───── Entries supplied ─────

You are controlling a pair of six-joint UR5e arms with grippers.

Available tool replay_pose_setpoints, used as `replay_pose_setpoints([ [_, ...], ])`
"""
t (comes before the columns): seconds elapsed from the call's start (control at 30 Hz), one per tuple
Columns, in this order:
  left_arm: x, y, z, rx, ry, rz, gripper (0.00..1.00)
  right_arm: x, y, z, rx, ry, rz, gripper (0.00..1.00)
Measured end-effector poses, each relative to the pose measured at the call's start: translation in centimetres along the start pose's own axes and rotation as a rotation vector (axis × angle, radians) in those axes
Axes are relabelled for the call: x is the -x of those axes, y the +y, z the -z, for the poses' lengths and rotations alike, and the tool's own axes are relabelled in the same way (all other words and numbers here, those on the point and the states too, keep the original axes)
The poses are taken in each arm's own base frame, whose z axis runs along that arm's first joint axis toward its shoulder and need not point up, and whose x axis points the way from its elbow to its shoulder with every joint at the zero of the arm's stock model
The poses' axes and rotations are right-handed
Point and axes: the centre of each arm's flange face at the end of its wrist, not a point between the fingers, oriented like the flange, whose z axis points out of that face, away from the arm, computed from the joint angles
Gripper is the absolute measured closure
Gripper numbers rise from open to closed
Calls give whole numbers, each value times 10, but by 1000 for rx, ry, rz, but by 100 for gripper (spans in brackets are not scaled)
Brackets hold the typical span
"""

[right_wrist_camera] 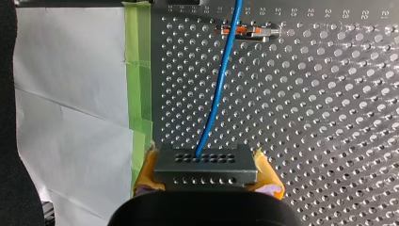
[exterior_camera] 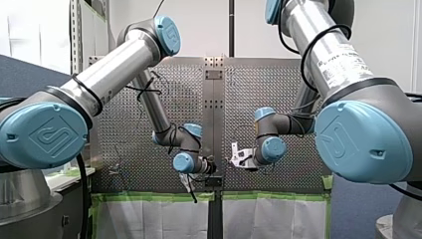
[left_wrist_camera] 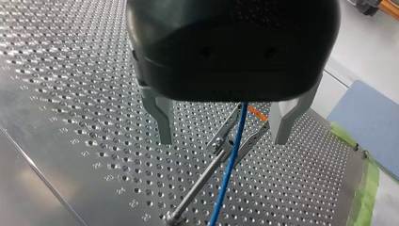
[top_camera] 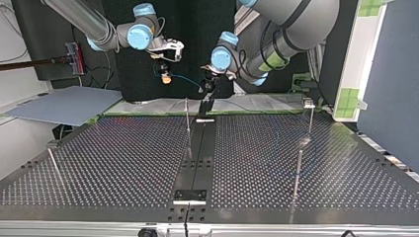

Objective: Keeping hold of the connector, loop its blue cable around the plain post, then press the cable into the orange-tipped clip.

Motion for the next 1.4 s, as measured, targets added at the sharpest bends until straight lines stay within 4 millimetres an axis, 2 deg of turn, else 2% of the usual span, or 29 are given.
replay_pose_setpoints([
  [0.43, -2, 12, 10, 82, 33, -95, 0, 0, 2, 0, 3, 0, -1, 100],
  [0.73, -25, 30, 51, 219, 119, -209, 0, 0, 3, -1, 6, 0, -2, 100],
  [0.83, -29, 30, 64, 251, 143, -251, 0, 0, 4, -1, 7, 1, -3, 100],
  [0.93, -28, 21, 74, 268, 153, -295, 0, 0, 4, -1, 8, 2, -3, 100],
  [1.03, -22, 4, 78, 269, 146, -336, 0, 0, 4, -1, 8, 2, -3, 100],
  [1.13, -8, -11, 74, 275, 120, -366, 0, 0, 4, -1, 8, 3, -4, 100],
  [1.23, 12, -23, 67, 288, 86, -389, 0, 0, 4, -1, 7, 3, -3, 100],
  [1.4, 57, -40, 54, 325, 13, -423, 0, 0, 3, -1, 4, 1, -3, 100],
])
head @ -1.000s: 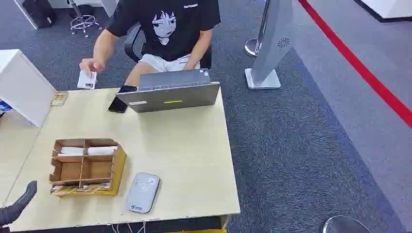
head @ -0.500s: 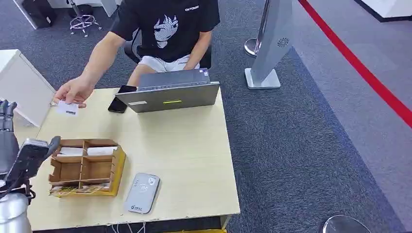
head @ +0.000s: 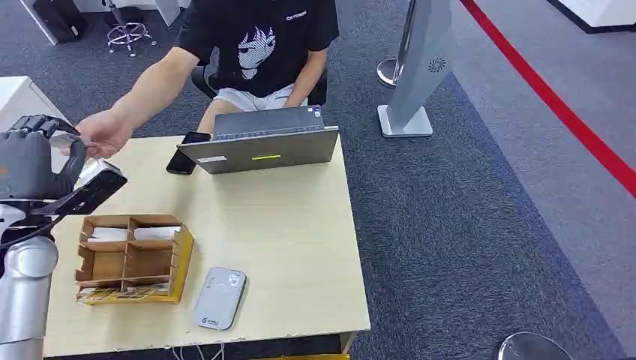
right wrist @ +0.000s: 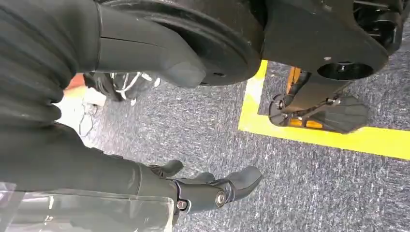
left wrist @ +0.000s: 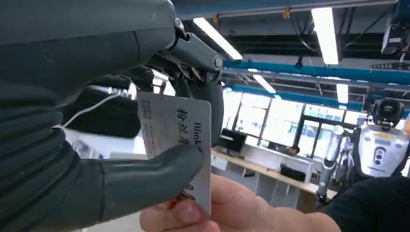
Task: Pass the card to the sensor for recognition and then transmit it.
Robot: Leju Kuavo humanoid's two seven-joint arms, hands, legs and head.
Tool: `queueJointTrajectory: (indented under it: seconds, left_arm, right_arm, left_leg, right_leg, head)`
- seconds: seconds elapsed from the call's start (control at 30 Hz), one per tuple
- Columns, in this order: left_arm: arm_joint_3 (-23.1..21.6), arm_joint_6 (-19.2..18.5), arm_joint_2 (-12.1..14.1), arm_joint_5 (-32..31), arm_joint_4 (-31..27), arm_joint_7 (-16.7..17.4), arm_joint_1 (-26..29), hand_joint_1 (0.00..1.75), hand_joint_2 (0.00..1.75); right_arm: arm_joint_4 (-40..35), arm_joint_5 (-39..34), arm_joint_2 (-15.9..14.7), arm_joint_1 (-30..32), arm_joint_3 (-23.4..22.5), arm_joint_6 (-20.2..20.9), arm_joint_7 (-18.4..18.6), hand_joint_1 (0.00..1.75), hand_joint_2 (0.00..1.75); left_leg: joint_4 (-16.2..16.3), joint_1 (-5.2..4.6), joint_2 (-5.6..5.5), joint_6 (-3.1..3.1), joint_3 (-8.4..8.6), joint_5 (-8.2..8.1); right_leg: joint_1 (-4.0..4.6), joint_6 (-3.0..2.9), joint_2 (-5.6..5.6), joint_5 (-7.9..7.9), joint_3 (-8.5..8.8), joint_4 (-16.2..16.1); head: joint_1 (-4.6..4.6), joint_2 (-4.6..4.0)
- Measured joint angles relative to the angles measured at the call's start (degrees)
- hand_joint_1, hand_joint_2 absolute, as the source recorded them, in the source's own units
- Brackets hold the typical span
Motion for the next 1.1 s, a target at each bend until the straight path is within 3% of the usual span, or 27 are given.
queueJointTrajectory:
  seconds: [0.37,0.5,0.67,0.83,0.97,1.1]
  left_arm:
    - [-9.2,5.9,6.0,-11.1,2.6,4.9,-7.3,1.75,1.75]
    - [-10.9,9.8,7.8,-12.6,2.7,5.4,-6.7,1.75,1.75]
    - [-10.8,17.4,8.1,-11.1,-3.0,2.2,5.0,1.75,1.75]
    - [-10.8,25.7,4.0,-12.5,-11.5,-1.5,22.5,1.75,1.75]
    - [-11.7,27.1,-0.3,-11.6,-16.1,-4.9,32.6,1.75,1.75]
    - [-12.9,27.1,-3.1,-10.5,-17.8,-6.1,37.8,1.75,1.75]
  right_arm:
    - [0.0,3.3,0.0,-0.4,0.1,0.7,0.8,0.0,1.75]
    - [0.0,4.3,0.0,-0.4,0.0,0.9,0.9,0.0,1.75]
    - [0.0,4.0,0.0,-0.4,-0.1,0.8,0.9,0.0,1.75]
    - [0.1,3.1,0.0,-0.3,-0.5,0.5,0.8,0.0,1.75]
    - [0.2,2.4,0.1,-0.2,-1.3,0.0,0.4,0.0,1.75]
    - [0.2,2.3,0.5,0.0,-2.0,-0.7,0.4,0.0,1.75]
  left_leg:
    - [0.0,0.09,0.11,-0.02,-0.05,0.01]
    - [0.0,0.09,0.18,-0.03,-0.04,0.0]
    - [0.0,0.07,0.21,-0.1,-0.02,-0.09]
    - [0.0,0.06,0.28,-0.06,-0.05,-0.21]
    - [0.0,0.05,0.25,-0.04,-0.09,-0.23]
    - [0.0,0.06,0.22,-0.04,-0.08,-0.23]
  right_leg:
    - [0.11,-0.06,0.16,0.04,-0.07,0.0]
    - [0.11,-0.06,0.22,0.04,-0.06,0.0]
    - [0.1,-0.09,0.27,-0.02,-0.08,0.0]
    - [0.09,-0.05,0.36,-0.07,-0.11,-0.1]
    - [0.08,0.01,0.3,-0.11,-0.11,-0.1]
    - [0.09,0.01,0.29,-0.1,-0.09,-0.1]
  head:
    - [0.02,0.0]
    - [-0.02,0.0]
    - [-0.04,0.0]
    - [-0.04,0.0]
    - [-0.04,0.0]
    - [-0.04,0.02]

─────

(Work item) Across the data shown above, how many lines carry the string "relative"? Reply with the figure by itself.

(Exercise response) 2